Встала, успела сдёрнуть халат с металлической спинки кровати, закуталась до того, как отходящий от меня сосед обернулся. Вот, ничего не успел увидеть, если под этой ночной сорочкой, а-ля прощай молодость, возможно что-то разглядеть.

Интересно, о чём я думала, когда покупала это «неглиже» трикотажной фабрики? Собиралась очаровывать паралитика в маразме или отправиться жить в монастырь?

Ничем другим выбор в пользу балахона в маленький цветочек объяснить не получалось…

Да ты затейница, Марфа.

В ванной комнате, вернее, помещении, выполняющем функцию ванной комнаты, попыталась привести себя в порядок. Лицо, покусанное мошкарой, торчащие волосы, мозоли на пальцах ног, на руке царапина, которую я не помнила, где заработала, синяк на бедре – здоровенный, растекающийся сине-зелёным.

Красавица…

Вышла, за столом уже сидела баба Груша, деловито прихлёбывала бульон, макала куском белого хлеба в тарелку.
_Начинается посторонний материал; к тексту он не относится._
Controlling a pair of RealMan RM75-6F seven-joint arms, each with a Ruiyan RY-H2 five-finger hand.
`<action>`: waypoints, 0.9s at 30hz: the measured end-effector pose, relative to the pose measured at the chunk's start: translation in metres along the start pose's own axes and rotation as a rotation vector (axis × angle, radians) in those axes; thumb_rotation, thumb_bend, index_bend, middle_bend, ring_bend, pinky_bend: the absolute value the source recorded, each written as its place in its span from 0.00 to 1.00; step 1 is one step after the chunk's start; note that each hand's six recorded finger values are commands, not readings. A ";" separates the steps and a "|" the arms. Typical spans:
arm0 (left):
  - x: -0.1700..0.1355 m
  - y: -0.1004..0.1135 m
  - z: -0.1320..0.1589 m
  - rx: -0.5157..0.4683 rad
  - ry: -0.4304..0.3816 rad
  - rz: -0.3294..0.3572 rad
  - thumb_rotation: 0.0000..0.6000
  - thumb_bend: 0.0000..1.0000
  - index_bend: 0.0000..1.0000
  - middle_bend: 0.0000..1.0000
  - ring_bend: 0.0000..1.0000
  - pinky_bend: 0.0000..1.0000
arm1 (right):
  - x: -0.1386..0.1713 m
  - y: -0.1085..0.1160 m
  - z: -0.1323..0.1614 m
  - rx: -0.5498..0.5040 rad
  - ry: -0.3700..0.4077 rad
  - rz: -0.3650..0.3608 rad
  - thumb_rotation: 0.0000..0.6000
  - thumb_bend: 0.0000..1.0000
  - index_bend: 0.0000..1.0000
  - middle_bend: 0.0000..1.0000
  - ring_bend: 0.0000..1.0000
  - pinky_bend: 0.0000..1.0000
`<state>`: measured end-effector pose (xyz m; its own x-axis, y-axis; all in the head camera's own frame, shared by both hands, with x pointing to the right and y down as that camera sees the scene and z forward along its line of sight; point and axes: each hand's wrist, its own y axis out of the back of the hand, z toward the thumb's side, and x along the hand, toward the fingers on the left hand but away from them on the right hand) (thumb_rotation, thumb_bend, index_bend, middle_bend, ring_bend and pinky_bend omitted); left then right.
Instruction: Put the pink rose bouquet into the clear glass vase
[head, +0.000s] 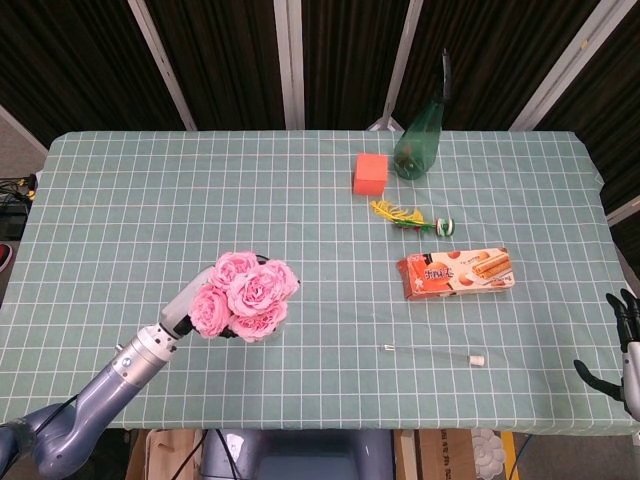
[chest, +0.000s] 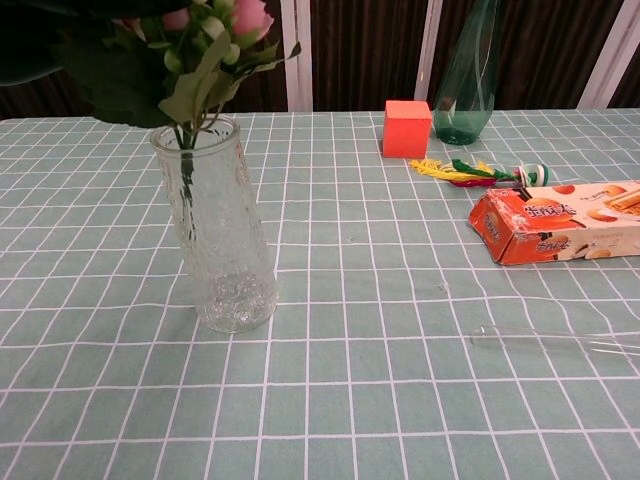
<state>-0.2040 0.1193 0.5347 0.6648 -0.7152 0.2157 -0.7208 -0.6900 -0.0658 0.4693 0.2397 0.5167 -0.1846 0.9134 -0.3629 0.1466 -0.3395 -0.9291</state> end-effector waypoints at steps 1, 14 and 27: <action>-0.001 0.001 -0.002 0.005 0.002 0.002 1.00 0.46 0.24 0.27 0.21 0.29 | 0.000 0.000 0.000 -0.001 0.000 0.001 1.00 0.21 0.10 0.05 0.03 0.00; -0.005 0.002 -0.027 0.067 0.066 -0.049 1.00 0.31 0.13 0.12 0.02 0.09 | 0.000 0.001 0.000 -0.006 0.000 -0.004 1.00 0.21 0.10 0.05 0.03 0.00; -0.017 0.020 -0.011 0.137 0.034 -0.042 1.00 0.22 0.08 0.08 0.00 0.09 | 0.001 0.002 0.000 -0.009 0.005 -0.004 1.00 0.21 0.10 0.05 0.03 0.00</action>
<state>-0.2321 0.1187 0.5408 0.6850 -0.6828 0.2541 -0.6576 -0.7296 -0.1877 0.4689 0.2403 0.5147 -0.1805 0.9160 -0.3584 0.1545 -0.3335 -0.9300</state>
– Приятного аппетита, – пожелала я, усаживаясь на стул.

– Ты ешь, ешь, – кивнула бабулька, хитро улыбнувшись. – Не гляди, что Мирон – мужик, готовить умеет. А как не уметь-то? Сколько годков, а всё в бобылях ходит. Не думал жену в дом привести? – растянула губы, хитро покосилась на меня.

О, не-е-ет!

Можно мне немного пожить наедине со своей ударенной головой? Вдруг у меня уже есть муж и семеро детей?

– Не думал, – спокойно ответил Мирон. – У меня Мара есть.

– Тьфу ты, кошку за бабу считает! – недовольно фыркнула бабушка Груша. – Совсем от одиночества с глузду съехал!

Мирон в ответ глухо засмеялся, ничуть не обидевшись на старушку, которая бесцеремонно нарушала его – да и мои – личные границы. Я тоже промолчала, решив, что не заметить непрошенной инициативы – меньшее из зол.

После бульона я осоловела, побрела в кровать. Правда, сначала попыталась убрать со стола, помыть посуду, была бесцеремонно остановлена Мироном.

– Лежи, – буркнул он, поворачивая меня в сторону постели. – К ночи баню затоплю, подышишь травами, попаришься, завтра как новенькая будешь. А мучить тарелки ни к чему, – усмехнулся он. – Они у деда Петра видишь какие? Винтажные, – показал на знак качества СССР, оскалился, будто его действительно волнует судьба фаянса.